L'historien cubain Maikel Arista-Salado a présenté une découverte documentaire qui pourrait changer la façon dont des millions de Cubains afrodescendants comprennent leur lien juridique avec l'Espagne : les anciens esclaves cubains inscrits au registre civil ont acquis automatiquement la citoyenneté espagnole, et leurs descendants pourraient la revendiquer.
Arista-Salado, qui dirige depuis des années une demande contre l'État espagnol pour qu'il reconnaisse la nationalité arrachée aux Cubains suite au Traité de Paris de 1898, a expliqué la découverte lors d'une interview avec Tania Costa.
«Ici, la question a été posée, dans ce programme tu l'as toi-même formulée, si les descendants d'esclaves étaient espagnols ou non. Je t'ai dit que oui, effectivement, mais je n'avais pas la preuve en main. En d'autres termes, cette interprétation découle d'une réalité que l'on étudie, mais nous avons désormais les arguments en main», affirma le historien.

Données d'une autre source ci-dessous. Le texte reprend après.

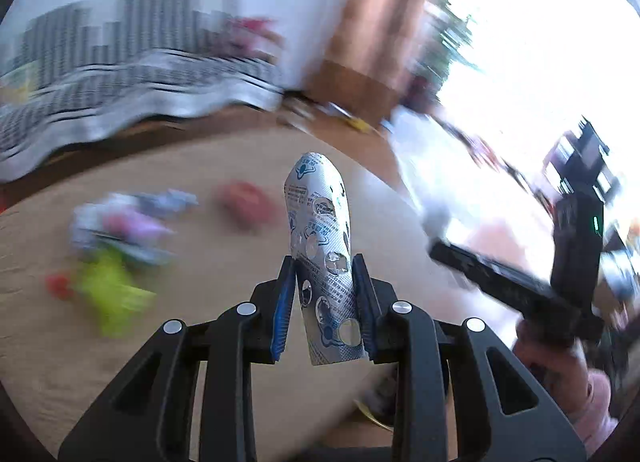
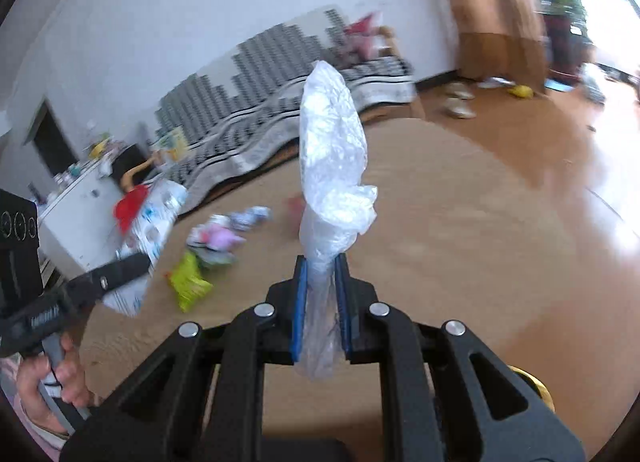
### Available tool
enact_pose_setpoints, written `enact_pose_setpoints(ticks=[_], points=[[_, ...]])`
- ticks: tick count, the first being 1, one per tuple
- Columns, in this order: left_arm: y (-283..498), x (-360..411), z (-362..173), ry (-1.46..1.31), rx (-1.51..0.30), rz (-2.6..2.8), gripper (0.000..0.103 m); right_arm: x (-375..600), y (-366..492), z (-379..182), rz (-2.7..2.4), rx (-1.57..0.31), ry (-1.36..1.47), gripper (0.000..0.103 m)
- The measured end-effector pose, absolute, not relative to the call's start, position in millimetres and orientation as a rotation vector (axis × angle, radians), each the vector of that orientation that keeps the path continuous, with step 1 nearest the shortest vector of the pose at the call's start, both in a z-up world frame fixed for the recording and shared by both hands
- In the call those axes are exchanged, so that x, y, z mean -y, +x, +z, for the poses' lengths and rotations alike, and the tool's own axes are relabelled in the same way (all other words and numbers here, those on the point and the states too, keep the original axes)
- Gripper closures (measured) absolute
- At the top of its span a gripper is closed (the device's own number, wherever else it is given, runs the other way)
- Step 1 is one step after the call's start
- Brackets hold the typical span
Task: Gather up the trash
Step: 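Carry the silver wrapper and plastic bag to the black bin and open both tools, then grasp the red ribbon with left tool while right tool grasps the red cigarette box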
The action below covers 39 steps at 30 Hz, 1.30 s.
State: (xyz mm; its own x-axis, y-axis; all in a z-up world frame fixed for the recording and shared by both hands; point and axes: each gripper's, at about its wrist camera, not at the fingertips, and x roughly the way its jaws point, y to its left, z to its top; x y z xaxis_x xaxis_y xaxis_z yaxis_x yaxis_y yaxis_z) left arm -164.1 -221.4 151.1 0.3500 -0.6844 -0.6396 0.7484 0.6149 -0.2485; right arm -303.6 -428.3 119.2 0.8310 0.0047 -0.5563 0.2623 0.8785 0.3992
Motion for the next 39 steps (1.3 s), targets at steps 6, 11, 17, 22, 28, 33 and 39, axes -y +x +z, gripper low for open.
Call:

La clé réside dans l'origine même du registre civil à Cuba, créé en 1884 pour commencer à fonctionner le premier janvier 1885. Selon Arista-Salado, cet instrument n'est pas né comme un mécanisme administratif générique, mais avec un objectif spécifique : préparer la transition des esclaves en personnes ayant une pleine personnalité juridique avant que l'abolition formelle ne soit entrée en vigueur.
«L'état civil est né à Cuba pour les personnes qui cessaient d'être esclaves», a-t-il souligné. «Il est très probable que s'il y a un acte de registre, s'il y a une inscription, cela appartienne à une personne qui a été, qui avait été esclave.»

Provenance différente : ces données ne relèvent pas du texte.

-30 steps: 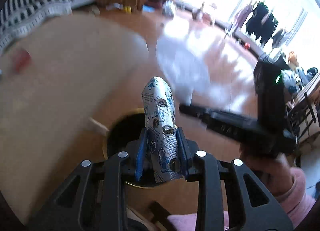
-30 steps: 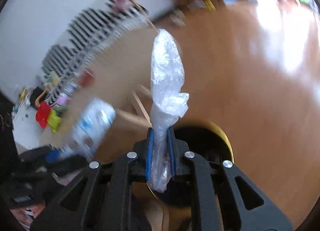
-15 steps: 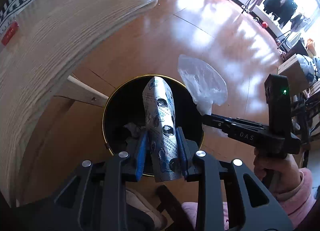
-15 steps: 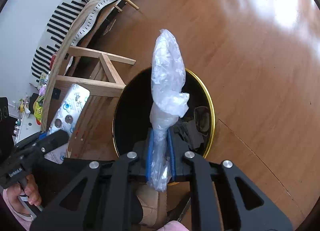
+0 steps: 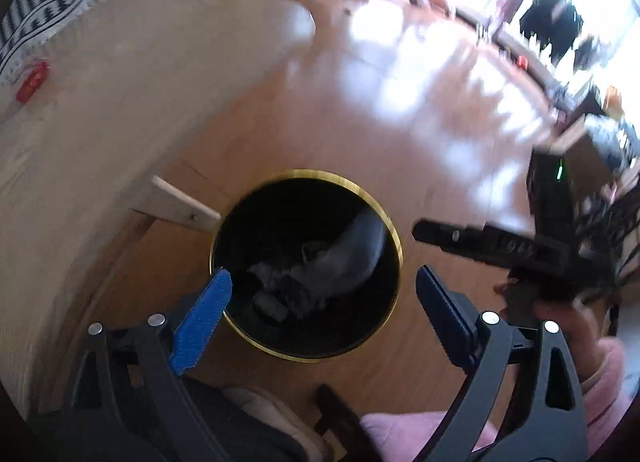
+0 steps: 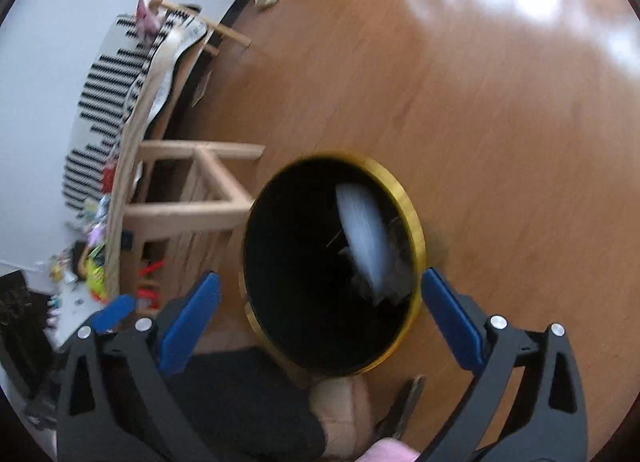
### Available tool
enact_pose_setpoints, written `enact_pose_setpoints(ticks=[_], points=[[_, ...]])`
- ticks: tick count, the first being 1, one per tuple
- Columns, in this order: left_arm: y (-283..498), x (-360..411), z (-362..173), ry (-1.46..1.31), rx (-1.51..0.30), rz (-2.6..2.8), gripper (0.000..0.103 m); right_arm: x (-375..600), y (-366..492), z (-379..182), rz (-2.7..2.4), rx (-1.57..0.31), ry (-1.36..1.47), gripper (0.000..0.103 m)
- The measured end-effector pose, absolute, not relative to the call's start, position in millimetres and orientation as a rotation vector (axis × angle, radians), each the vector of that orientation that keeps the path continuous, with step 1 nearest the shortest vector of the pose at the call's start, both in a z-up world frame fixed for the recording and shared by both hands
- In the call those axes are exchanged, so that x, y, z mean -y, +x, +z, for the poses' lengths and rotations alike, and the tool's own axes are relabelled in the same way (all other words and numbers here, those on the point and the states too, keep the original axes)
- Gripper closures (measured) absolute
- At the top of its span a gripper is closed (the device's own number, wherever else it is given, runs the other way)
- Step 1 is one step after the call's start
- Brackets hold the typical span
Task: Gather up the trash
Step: 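Grasp the red ribbon with left tool while right tool grasps the red cigarette box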
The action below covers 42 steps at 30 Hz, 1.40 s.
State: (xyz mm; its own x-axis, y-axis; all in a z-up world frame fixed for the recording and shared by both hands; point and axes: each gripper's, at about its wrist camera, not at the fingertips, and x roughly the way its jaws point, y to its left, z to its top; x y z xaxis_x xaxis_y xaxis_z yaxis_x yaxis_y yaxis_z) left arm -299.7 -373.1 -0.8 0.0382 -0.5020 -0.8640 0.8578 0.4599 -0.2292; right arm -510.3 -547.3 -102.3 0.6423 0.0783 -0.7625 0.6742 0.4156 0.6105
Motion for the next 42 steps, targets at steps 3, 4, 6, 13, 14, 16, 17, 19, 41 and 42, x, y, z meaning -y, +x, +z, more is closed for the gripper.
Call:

L'argument juridique central repose sur un principe du droit espagnol. « En Espagne, l'inscription au registre civil a une efficacité constitutive. Que signifie cela ? Que son droit se constitue avec l'inscription au registre », a expliqué Arista-Salado. En conséquence, « une copie d'un acte d'un enregistrement d'une personne qui avait été esclave, née à Cuba et ayant accédé au registre civil, devient automatiquement citoyen espagnol ».

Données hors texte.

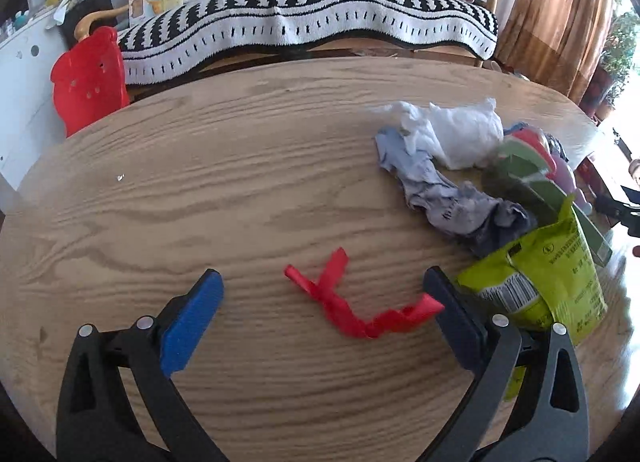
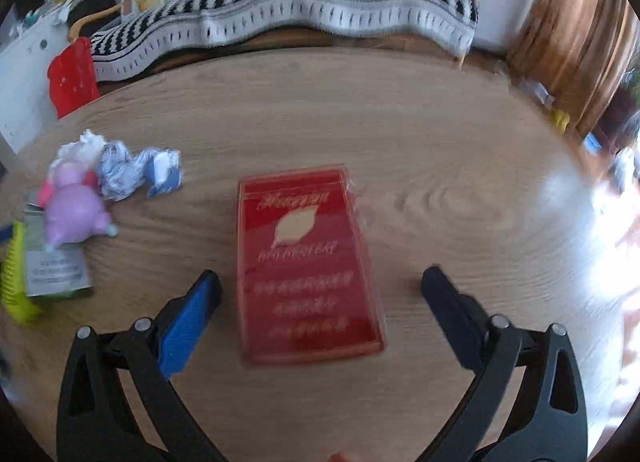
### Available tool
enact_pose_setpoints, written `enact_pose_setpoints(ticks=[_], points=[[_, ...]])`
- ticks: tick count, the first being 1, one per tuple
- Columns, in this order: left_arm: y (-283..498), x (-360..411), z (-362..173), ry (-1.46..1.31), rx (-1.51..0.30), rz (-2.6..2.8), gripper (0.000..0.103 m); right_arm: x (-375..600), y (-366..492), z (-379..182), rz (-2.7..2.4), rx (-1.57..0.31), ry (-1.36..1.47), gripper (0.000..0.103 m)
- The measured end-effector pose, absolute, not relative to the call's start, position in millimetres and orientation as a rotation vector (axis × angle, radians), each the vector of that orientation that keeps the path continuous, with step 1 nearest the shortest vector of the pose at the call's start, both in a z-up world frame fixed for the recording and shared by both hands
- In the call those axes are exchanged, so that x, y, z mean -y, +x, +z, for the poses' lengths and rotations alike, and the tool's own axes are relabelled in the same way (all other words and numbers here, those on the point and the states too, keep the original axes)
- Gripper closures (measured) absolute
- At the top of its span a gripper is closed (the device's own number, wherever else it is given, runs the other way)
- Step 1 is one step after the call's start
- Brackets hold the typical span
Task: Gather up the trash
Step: 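Grasp the red ribbon with left tool while right tool grasps the red cigarette box, then carry the red ribbon and cigarette box to the bin and open both tools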
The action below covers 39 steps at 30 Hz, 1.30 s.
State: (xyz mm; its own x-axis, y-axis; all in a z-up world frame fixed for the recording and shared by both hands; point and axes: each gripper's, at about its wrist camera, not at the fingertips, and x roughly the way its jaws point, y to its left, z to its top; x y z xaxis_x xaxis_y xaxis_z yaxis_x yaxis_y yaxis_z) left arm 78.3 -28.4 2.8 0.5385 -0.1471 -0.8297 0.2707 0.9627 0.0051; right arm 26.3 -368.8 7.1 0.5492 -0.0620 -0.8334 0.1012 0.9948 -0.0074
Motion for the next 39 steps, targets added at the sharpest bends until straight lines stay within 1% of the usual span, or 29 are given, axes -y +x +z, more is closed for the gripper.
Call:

La abolition de l'esclavage à Cuba s'est produite en deux étapes : en 1880, le système de patronage a été instauré comme régime transitoire, et le 7 octobre 1886, un décret royal a mis fin définitivement à cette figure. L'historien a souligné que la loi de 1886 « n'est pas une loi qui naît dans le vide, c'est une loi qui répond au système de patronage ».
Cette thèse a des implications directes pour ce qu'on appelle la Loi des Petits-enfants —la Loi de la Mémoire Démocratique, en vigueur entre octobre 2022 et octobre 2025—, qui permettait aux enfants et petits-enfants d'Espagnols de réclamer la nationalité. Arista-Salado a soutenu que tout descendant d'un ancien esclave qui localise un acte de son ancêtre pourrait avoir eu recours à cette voie de naturalisation.
«Pourriez-vous m'accueillir si je trouve les papiers de cette personne ? Bien sûr. Et si je ne les trouve pas, cela peut se faire par d'autres moyens. Mais ce qui est important, c'est d'avoir cette information.»
L'intervieweuse Tania Costa a résumé la portée symbolique de la découverte : « Je ne sais pas si tu te souviens quand nous avons parlé la première fois où je te disais quelle mauvaise chance nous avons, nous les Noirs, de rester en dehors de la Loi des Petits-enfants... et il s'avère que nous sommes les premiers Espagnols ».
Arista-Salado a confirmé cette interprétation. « Toutes les personnes qui ont été esclaves, qui étaient des descendants d'esclaves, ont automatiquement eu accès au registre civil. En Espagne, l'accès au registre civil est une preuve de nationalité. »
L'historien travaille actuellement sur un livre d'environ 400 pages qui examine de manière critique l'histoire cubaine, avec une publication prévue pour la fin de 2026.